[What you should do]:
Copy each line of the data beneath in which the word "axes" appears.

[Input data]:
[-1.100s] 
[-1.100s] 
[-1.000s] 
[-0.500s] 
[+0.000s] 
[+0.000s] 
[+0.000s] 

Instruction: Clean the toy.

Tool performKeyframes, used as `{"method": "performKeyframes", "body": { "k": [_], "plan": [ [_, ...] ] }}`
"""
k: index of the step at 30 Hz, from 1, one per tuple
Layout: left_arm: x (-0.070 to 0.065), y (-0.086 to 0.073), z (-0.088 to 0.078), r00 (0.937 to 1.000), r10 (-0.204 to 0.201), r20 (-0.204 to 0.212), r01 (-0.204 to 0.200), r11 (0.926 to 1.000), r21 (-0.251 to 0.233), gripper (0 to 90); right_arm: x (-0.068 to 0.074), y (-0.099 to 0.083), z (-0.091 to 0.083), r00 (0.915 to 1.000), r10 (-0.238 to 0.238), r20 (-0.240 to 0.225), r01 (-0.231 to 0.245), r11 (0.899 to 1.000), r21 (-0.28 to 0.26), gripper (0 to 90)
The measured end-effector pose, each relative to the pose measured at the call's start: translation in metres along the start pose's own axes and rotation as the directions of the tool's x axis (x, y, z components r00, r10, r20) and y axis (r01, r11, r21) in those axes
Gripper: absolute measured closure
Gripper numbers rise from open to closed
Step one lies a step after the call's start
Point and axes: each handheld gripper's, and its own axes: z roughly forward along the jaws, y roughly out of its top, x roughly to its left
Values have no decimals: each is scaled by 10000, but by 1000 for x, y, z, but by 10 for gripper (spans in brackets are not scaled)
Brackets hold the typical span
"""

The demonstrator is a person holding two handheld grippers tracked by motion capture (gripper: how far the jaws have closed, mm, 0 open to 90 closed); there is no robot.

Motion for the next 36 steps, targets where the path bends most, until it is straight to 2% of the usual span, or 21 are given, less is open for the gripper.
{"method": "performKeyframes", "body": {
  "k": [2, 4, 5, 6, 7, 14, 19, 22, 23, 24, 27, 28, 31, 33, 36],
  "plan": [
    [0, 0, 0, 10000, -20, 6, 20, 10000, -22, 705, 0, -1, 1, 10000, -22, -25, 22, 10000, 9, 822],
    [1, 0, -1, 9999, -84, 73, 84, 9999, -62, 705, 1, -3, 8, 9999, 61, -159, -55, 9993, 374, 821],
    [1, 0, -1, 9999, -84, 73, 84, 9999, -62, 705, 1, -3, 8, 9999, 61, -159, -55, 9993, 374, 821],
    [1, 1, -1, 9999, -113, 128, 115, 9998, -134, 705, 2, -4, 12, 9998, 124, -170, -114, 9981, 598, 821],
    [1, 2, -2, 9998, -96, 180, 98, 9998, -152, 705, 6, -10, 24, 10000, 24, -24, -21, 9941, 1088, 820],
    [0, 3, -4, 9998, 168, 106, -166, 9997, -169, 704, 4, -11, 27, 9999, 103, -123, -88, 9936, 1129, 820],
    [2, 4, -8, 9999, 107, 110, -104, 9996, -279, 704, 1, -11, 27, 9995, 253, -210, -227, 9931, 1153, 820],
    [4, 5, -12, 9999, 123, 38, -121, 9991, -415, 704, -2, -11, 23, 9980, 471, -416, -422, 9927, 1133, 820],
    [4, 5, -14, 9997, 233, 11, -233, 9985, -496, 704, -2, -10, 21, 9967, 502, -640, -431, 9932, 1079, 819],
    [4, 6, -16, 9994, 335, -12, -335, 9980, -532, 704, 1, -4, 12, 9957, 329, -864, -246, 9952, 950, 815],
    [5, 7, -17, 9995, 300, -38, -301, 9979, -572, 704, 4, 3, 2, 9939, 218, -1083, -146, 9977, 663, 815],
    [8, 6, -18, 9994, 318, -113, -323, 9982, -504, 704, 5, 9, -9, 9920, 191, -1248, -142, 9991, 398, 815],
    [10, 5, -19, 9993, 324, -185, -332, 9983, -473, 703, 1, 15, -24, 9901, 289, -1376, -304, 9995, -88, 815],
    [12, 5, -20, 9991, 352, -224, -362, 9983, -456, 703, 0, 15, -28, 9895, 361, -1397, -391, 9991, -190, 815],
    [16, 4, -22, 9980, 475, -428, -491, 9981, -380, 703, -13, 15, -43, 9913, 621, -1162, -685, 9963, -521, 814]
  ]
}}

[Answer]:
The measured end-effector pose, each relative to the pose measured at the call's start: translation in metres along the start pose's own axes and rotation as the directions of the tool's x axis (x, y, z components r00, r10, r20) and y axis (r01, r11, r21) in those axes
Point and axes: each handheld gripper's, and its own axes: z roughly forward along the jaws, y roughly out of its top, x roughly to its left

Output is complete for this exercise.